##### Data under study

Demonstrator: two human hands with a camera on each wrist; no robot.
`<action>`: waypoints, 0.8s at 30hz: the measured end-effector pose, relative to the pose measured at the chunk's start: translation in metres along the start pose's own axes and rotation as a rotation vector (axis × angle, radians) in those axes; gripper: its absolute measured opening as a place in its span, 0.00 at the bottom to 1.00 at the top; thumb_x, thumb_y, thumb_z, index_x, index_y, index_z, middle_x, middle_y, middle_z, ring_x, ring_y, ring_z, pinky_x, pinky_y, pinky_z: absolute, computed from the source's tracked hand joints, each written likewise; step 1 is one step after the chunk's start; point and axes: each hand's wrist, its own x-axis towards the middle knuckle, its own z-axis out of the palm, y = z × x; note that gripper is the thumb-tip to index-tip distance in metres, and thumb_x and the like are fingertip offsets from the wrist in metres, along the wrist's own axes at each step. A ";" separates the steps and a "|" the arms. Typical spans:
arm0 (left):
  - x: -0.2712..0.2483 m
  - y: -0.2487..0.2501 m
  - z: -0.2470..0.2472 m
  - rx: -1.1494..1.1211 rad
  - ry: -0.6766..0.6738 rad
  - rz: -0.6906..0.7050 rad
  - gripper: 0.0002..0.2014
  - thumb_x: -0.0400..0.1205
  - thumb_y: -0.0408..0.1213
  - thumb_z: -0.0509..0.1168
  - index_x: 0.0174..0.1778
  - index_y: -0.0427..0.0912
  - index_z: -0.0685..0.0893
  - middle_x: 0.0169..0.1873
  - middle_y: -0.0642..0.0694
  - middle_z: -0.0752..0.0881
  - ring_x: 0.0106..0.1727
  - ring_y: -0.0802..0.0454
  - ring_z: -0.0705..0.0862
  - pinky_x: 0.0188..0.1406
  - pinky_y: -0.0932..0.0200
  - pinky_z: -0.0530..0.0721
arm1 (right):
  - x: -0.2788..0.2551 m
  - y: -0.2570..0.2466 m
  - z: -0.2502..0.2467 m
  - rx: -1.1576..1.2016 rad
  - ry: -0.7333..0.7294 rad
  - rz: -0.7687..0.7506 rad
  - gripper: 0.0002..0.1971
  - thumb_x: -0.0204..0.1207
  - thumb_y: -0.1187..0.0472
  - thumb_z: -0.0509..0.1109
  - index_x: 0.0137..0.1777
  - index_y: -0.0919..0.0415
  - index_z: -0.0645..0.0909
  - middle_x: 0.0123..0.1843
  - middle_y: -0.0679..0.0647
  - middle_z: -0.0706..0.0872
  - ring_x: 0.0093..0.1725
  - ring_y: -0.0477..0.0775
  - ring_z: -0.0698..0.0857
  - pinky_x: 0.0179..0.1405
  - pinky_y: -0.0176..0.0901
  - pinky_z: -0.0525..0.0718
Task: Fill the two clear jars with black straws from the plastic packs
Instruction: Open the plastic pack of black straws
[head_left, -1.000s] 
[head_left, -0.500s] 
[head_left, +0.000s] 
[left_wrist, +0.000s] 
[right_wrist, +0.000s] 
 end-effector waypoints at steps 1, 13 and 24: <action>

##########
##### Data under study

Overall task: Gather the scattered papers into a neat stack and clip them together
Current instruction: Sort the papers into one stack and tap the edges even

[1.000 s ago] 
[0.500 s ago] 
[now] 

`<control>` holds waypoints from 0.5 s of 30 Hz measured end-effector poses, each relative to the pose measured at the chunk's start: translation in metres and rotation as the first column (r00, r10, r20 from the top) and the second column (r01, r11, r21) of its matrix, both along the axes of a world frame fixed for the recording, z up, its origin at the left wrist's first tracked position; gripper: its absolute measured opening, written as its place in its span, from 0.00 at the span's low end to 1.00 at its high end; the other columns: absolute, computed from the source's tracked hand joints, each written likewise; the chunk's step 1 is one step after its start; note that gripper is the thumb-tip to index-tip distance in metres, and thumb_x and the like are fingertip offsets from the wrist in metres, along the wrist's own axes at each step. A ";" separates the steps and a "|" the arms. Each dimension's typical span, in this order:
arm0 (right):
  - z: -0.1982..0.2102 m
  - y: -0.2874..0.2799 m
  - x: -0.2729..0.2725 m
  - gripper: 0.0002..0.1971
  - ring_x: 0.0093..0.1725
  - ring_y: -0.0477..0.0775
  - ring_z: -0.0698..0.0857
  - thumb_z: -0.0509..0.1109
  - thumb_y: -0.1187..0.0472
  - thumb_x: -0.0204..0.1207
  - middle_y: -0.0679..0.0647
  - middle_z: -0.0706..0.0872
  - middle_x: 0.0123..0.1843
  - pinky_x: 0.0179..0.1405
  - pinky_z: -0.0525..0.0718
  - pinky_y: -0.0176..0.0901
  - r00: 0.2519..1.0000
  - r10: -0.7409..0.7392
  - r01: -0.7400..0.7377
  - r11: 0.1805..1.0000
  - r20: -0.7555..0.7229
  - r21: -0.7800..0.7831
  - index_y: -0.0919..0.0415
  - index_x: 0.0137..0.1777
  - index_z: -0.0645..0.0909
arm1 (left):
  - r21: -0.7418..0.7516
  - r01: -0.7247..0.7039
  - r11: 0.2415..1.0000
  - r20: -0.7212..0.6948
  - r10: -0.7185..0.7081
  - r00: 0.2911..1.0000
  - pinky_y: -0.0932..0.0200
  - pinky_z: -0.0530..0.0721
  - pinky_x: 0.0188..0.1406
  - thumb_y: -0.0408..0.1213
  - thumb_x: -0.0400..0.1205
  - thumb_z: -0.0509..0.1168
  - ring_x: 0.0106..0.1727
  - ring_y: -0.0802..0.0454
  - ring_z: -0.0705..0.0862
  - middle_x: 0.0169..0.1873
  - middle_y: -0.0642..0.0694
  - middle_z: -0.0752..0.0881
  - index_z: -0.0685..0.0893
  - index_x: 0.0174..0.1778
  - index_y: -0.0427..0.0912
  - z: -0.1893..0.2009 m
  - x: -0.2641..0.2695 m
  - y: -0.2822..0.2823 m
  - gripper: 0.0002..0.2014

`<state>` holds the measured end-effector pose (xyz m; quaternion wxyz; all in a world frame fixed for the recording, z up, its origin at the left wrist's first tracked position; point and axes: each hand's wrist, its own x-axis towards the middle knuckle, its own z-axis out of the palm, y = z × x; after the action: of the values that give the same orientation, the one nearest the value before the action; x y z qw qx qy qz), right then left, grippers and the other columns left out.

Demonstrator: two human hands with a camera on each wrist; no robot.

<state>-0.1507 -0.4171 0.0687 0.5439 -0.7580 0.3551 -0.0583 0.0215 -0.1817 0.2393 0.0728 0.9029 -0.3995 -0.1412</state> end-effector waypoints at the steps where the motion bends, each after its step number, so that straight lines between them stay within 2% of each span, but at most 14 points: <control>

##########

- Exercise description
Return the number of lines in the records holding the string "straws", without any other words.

- Answer to the problem
2